◆ **TASK**
Tell how many lines in the data hold "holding", giving that figure alone.

Stored items:
--------------------------------------------------
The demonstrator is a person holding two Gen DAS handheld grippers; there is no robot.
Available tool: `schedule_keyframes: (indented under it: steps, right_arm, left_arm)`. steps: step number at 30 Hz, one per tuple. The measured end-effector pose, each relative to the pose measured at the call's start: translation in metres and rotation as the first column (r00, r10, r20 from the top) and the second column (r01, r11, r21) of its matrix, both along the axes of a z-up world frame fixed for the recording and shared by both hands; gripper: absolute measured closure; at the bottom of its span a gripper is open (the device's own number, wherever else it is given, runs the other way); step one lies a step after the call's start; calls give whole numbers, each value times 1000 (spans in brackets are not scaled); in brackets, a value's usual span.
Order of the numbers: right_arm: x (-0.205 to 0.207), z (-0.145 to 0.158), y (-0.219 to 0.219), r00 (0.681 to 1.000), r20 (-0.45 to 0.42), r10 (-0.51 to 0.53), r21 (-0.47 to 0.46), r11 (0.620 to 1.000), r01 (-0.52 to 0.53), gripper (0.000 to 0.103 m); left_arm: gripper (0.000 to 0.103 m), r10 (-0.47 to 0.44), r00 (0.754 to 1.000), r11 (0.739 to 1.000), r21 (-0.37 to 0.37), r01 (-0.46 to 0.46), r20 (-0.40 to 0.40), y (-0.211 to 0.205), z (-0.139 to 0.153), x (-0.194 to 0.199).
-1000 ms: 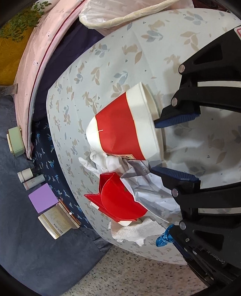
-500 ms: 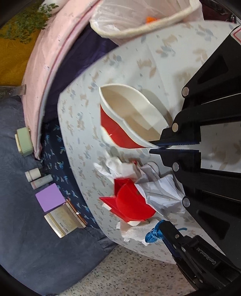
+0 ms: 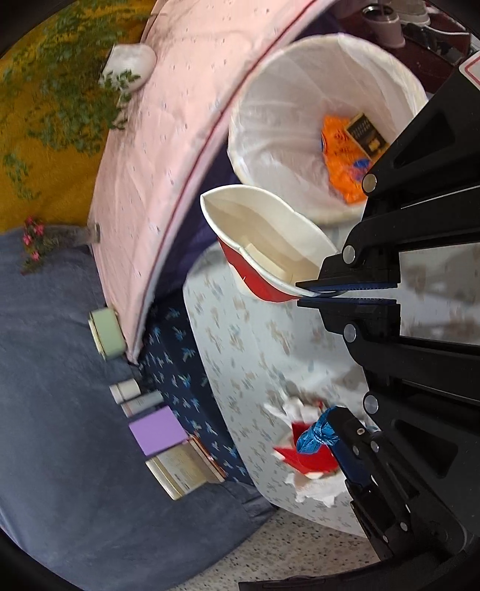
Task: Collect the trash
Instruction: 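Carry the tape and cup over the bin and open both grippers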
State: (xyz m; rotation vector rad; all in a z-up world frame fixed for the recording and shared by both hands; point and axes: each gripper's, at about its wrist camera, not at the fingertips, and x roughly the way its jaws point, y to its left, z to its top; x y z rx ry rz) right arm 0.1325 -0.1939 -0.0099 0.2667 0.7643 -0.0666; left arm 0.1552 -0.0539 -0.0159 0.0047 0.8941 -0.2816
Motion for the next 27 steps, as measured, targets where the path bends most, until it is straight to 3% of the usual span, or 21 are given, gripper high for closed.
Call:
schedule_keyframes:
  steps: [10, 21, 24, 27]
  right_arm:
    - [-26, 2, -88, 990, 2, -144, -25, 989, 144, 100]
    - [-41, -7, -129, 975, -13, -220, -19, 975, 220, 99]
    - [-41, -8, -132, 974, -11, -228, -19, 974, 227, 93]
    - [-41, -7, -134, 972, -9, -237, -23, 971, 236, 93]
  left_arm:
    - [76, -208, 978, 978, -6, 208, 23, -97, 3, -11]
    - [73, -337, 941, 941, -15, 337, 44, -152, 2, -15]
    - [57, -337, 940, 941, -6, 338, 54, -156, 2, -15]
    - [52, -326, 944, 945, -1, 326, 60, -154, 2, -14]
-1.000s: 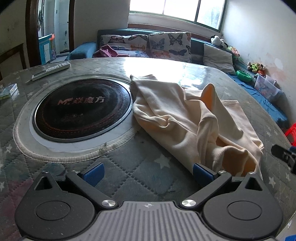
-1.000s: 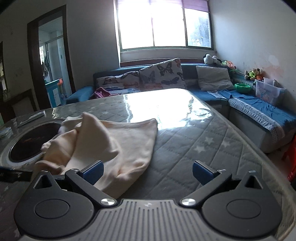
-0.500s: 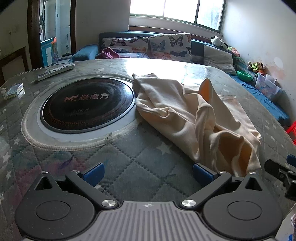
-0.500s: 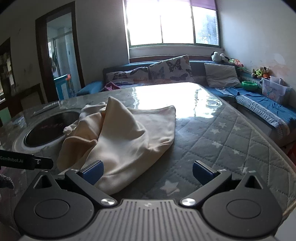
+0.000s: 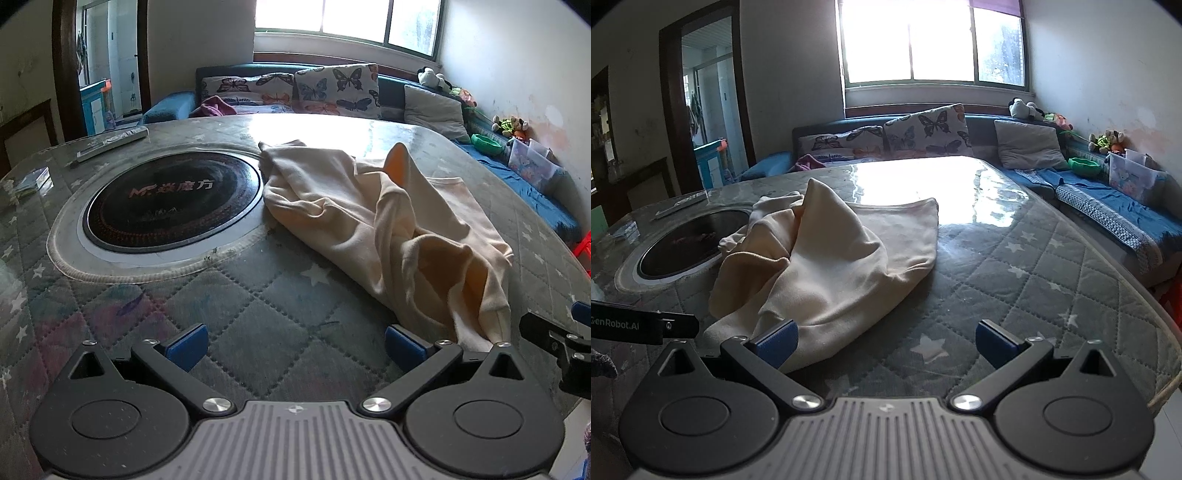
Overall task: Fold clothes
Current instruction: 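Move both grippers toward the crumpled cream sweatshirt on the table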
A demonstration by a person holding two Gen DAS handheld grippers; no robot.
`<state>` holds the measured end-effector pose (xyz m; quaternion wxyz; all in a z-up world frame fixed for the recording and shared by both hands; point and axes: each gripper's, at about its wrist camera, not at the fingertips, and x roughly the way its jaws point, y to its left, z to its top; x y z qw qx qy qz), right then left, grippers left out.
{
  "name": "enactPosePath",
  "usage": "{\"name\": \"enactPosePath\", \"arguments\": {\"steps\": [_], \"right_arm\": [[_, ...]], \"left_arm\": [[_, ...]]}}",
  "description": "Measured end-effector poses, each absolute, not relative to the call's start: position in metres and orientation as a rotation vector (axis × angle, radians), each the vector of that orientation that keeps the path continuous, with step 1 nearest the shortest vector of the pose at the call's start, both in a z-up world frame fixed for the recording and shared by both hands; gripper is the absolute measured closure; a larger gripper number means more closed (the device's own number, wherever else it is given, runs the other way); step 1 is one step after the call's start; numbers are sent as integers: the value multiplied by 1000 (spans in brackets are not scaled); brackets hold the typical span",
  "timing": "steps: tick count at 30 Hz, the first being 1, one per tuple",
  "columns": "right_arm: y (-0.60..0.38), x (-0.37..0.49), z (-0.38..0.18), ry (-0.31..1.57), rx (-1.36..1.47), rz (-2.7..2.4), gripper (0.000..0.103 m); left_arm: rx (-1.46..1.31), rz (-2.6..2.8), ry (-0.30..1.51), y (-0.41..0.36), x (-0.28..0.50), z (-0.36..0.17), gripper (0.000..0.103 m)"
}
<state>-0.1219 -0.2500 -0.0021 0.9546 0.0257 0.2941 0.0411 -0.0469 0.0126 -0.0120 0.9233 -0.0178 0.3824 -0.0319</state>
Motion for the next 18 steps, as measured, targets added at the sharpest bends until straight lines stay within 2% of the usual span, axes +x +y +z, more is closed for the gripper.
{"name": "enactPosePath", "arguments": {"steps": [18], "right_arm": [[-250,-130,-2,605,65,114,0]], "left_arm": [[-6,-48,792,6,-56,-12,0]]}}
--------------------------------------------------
◆ **YOUR SOLUTION**
2